On Tue, 2008-02-19 at 18:47 +0100, Jakub Jelinek wrote:
> On Mon, Feb 18, 2008 at 01:10:57PM -0800, Janis Johnson wrote:
> > I changed argument passing and function return of generic vectors to be
> > consistent with and without the AltiVec ABI for powerpc-linux  and
> > powerpc64-linux, but in so doing inadvertently changed the behavior for
> > other powerpc targets as well.  Meanwhile the trunk has been more and
> > more frozen, so the latest attempt is to switch the default ABI with as
> > little other change as possible.
> 
> But non-generic vectors are still ABI incompatible, right?
> Say:
> typedef int v __attribute__((vector_size (16)));
> v foo (v a, v b)
> {
>   return a + b;
> }
> 
> has incompatible function argument passing and return value conventions,
> even with e.g. -m64 vs. -m64 -mcpu=970 (and the plan is to have the
> same between -m32 vs. -m32 -mcpu=970).

That's correct, and intended.  The AltiVec ABI specifies that
vector types that map to AltiVec vector types are passed and
returned in vector registers.  Without vector support they seemed
to be passed in rather random ways.  No one has complained about
that in the last several years, and the documentation says that
it's not well-defined or stable, so we'll wait to fix that until
the PowerPC ELF ABI group recommends what to do.

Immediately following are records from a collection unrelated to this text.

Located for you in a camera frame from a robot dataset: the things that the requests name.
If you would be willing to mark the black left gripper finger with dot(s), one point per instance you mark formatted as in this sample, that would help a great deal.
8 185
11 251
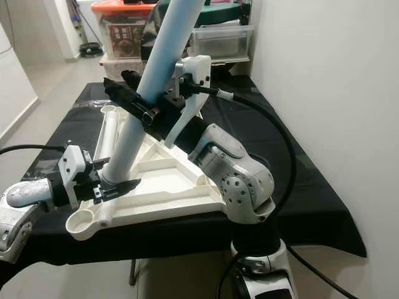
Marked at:
118 189
101 164

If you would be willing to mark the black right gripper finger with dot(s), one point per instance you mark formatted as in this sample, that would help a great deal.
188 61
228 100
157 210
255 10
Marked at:
131 103
133 78

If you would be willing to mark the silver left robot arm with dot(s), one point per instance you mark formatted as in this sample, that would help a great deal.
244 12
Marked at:
31 193

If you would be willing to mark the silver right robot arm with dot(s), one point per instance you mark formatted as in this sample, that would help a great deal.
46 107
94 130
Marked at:
243 180

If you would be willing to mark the white plastic children table top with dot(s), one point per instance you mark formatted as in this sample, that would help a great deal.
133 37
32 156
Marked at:
162 187

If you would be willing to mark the beige cloth covered table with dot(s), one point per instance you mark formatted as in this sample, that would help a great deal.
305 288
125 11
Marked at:
121 68

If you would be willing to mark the orange lid storage box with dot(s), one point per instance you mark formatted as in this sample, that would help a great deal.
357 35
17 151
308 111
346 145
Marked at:
118 34

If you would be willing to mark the clear plastic container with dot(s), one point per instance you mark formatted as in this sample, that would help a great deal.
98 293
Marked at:
224 42

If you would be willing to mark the green pot lid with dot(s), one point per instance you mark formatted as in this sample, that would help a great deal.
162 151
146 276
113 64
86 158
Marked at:
221 15

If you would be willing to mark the black tablecloth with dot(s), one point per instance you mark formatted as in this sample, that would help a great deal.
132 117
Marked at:
318 205

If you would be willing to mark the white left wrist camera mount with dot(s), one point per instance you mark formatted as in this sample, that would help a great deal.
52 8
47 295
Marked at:
72 171

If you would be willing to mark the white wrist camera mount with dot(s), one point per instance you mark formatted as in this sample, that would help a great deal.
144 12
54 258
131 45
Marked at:
72 171
196 71

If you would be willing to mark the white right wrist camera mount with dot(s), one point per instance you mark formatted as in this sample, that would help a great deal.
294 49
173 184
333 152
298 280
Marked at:
196 71

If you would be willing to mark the black folding table frame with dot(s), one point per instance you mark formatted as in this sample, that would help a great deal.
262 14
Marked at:
134 272

The important issue about the ABI for right now is not argument
passing, but saving and restoring registers.  As David points
out there is nothing that defines conventions for vector registers
if the AltiVec ABI is not used.  He asked that enabling AltiVec
support, either with -maltivec or -mcpu=970 or configuring to use
vector hardware by default, defaults to using the AltiVec ABI to
avoid using surprises by users who have no idea their code is using
AltiVec hardware and needs the AltiVec ABI.